BRIEF:
Output the data that follows exactly, line for line.

** Opening DATA BLOCK block **

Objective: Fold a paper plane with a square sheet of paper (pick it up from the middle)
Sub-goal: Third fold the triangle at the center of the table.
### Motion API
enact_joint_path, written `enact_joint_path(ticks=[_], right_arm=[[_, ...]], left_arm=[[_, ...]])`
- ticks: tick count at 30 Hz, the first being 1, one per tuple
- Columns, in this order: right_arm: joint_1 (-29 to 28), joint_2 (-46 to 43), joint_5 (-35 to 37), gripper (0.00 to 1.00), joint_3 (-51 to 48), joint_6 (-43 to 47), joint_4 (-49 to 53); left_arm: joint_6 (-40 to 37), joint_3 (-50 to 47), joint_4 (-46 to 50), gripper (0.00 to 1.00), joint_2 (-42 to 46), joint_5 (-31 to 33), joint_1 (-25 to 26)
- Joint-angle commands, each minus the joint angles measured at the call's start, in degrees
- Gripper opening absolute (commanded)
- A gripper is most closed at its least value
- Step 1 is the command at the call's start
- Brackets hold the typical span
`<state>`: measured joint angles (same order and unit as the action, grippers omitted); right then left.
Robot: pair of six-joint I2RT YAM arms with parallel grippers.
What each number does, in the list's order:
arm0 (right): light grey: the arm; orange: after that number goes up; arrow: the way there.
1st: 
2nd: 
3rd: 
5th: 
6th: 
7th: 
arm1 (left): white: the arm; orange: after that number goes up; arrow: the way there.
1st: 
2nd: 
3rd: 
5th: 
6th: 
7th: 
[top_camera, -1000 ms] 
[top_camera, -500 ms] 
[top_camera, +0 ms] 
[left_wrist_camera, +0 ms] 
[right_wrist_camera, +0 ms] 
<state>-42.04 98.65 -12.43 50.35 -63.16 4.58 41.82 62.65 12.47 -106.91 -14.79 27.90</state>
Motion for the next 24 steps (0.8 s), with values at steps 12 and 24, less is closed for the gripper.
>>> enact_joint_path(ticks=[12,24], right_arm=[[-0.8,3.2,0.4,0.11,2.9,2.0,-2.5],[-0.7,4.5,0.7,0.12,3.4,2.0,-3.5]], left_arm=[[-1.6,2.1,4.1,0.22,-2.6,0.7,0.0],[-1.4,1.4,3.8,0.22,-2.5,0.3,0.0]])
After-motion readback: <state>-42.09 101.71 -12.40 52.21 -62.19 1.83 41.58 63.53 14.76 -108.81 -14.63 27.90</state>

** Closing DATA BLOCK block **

OUTPUT:
Objective: Fold a paper plane with a square sheet of paper (pick it up from the middle)
Sub-goal: Third fold the triangle at the center of the table.
### Motion API
enact_joint_path, written `enact_joint_path(ticks=[_], right_arm=[[_, ...]], left_arm=[[_, ...]])`
- ticks: tick count at 30 Hz, the first being 1, one per tuple
- Columns, in this order: right_arm: joint_1 (-29 to 28), joint_2 (-46 to 43), joint_5 (-35 to 37), gripper (0.00 to 1.00), joint_3 (-51 to 48), joint_6 (-43 to 47), joint_4 (-49 to 53); left_arm: joint_6 (-40 to 37), joint_3 (-50 to 47), joint_4 (-46 to 50), gripper (0.00 to 1.00), joint_2 (-42 to 46), joint_5 (-31 to 33), joint_1 (-25 to 26)
- Joint-angle commands, each minus the joint angles measured at the call's start, in degrees
- Gripper opening absolute (commanded)
- A gripper is most closed at its least value
- Step 1 is the command at the call's start
- Brackets hold the typical span
`<state>`: measured joint angles (same order and unit as the action, grippers omitted); right then left.
Robot: pair of six-joint I2RT YAM arms with parallel grippers.
What each number does, in the list's order:
arm0 (right): light grey: the arm; orange: after that number goes up; arrow: the way there.
1st: 
2nd: 
3rd: 
5th: 
6th: 
7th: 
arm1 (left): white: the arm; orange: after that number goes up; arrow: the way there.
1st: 
2nd: 
3rd: 
5th: 
6th: 
7th: 
[top_camera, -1000 ms] 
[top_camera, -500 ms] 
[top_camera, +0 ms] 
[left_wrist_camera, +0 ms] 
[right_wrist_camera, +0 ms] 
<state>-42.04 98.65 -12.43 50.35 -63.16 4.58 41.82 62.65 12.47 -106.91 -14.79 27.90</state>
Motion for the next 24 steps (0.8 s), with values at steps 12 and 24, less is closed for the gripper.
>>> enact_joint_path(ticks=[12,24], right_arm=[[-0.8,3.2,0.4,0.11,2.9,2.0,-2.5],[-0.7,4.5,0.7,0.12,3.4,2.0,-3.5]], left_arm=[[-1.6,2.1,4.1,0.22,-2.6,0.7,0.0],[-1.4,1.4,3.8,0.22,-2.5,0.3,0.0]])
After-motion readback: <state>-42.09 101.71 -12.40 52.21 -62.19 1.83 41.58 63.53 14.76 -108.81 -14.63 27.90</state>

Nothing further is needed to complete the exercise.